Las heridas del 11-S también tienen rostros hispanos

Veinticinco años después, el 11 de septiembre sigue siendo mucho más que una fecha. Es la ausencia de alguien en una mesa, una llamada que no volvió a llegar, una despedida que nadie imaginó definitiva.

El ataque terrorista más mortífero en suelo estadounidense dejó 2,977 personas muertas. Detrás de esa cifra había familias, proyectos y futuros que el terrorismo arrebató.

Los latinos también formamos parte de esa ausencia. Un recuento preliminar publicado en 2002 por las autoridades sanitarias de Nueva York registró 258 víctimas mortales hispanas en el World Trade Center: 177 hombres y 81 mujeres.

Recordarlos significa devolverles su lugar en la memoria, no reclamar una porción exclusiva del sufrimiento.

Porque aquella tragedia fue universal. Nos golpeó a todos, aunque de maneras distintas. El dolor de una madre no cambia según su apellido; la ausencia de un padre no pesa menos porque haya nacido en otro país. No hubo vidas más importantes que otras.

También hubo latinos entre quienes eligieron ayudar cuando todo invitaba a huir. El bombero Sergio Villanueva, nacido en Argentina, acudió al World Trade Center y murió allí. Tenía apenas 33 años.
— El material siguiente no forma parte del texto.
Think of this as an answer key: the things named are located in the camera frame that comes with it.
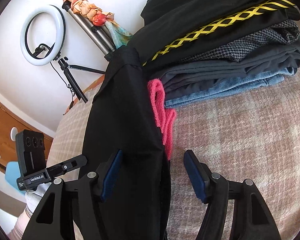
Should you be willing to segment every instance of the jeans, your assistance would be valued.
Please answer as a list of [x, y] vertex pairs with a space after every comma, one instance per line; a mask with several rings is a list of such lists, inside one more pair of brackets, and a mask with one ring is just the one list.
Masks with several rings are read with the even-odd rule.
[[229, 78], [207, 90], [167, 100], [164, 105], [168, 108], [176, 108], [207, 99], [231, 96], [254, 88], [272, 86], [283, 81], [284, 76], [293, 76], [296, 72], [296, 68], [288, 67], [278, 71], [262, 72], [245, 78]]

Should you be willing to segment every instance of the wooden cabinet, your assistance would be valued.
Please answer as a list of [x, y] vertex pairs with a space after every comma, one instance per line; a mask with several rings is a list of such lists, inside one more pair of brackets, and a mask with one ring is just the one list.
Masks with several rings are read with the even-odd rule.
[[[10, 138], [10, 131], [13, 127], [16, 127], [18, 132], [21, 132], [24, 129], [38, 131], [20, 120], [7, 109], [4, 109], [4, 106], [0, 105], [0, 170], [3, 172], [5, 171], [8, 162], [18, 161], [16, 144]], [[44, 144], [45, 156], [47, 159], [52, 144], [52, 138], [45, 135]]]

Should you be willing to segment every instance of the pink sock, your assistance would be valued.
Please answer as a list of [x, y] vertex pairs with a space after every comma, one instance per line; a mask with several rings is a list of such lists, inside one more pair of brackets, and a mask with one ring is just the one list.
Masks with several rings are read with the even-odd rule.
[[160, 127], [162, 133], [162, 144], [164, 145], [167, 159], [170, 160], [172, 153], [172, 127], [177, 117], [175, 109], [164, 108], [165, 92], [159, 79], [153, 79], [148, 82], [148, 91], [154, 113], [155, 123]]

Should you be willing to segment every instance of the yellow lattice stripe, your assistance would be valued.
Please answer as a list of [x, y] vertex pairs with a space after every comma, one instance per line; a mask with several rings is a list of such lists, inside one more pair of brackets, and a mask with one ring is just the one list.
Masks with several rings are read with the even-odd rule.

Amaba el fútbol y estaba comprometido para casarse: detrás del uniforme había una vida por construir.

El puertorriqueño William Rodríguez, trabajador de mantenimiento, utilizó su llave maestra para abrir puertas y facilitar el trabajo de los bomberos. Su historia recuerda que para ayudar no siempre hace falta llevar una placa.

El policía colombiano Will Jimeno participó en las tareas de rescate y quedó sepultado bajo los escombros. Sobrevivió. En su testimonio al museo del 11-S, destacó algo que merece perdurar: las personas ayudándose unas a otras.
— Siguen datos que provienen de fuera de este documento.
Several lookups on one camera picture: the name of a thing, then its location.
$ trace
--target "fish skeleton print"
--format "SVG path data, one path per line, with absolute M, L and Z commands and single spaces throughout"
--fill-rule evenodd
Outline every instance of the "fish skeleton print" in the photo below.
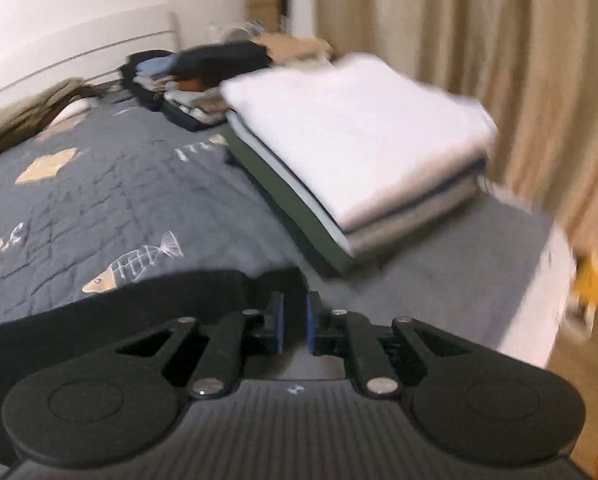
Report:
M 144 245 L 112 262 L 106 270 L 86 283 L 83 292 L 105 292 L 117 288 L 122 283 L 136 282 L 148 266 L 154 266 L 160 254 L 170 258 L 183 258 L 184 254 L 172 231 L 161 239 L 161 245 Z

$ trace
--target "floor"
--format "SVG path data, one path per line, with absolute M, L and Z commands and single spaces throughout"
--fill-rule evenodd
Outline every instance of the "floor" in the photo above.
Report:
M 569 380 L 586 403 L 586 424 L 572 458 L 592 474 L 594 460 L 598 456 L 598 319 L 592 339 L 583 345 L 560 335 L 548 367 Z

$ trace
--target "folded blanket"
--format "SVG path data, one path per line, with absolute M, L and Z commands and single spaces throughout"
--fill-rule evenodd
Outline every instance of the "folded blanket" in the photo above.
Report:
M 75 96 L 90 95 L 93 93 L 83 86 L 83 79 L 70 78 L 1 108 L 0 153 L 40 133 Z
M 496 138 L 478 101 L 405 78 L 369 54 L 310 72 L 240 76 L 221 92 L 343 231 L 438 186 Z

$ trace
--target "ridged surface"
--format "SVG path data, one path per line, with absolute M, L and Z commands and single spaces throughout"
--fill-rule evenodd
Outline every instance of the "ridged surface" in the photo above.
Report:
M 400 407 L 348 381 L 243 381 L 232 396 L 194 404 L 170 437 L 121 465 L 53 470 L 25 462 L 10 480 L 583 479 L 563 460 L 527 469 L 462 462 L 430 444 Z

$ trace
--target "gray bedspread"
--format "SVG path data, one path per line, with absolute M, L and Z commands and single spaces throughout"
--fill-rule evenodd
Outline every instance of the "gray bedspread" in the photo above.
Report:
M 532 280 L 550 218 L 483 195 L 381 268 L 324 280 L 242 170 L 225 163 L 226 147 L 211 141 L 222 127 L 192 134 L 126 102 L 3 153 L 0 322 L 175 270 L 254 275 L 295 264 L 333 308 L 383 323 L 414 316 L 496 348 Z M 67 148 L 79 156 L 56 177 L 15 184 L 37 157 Z
Este aniversario es el reconocimiento de una humanidad compartida, capaz de responder a la crueldad con solidaridad.

La huella del ataque está en nuestras rutinas. Hoy normalizamos las filas de seguridad, los escáneres corporales y los límites a los líquidos al viajar en avión.

La Administración de Seguridad del Transporte (TSA) nació después del 11-S; otras medidas se incorporaron ante amenazas posteriores. No todo empezó aquel martes, pero aquel martes transformó nuestra manera de entender la seguridad y nuestras libertades.

Recordar debe servir para cuidar mejor la vida, no para acostumbrarnos al miedo ni convertir al vecino en sospechoso.

Honrar a las víctimas latinas es inseparable de honrarlas a todas. A veinticinco años, la lección más urgente sigue siendo que frente al odio que quiso separarnos, destruirnos, nuestra mejor respuesta es reconocernos como parte de una misma familia humana.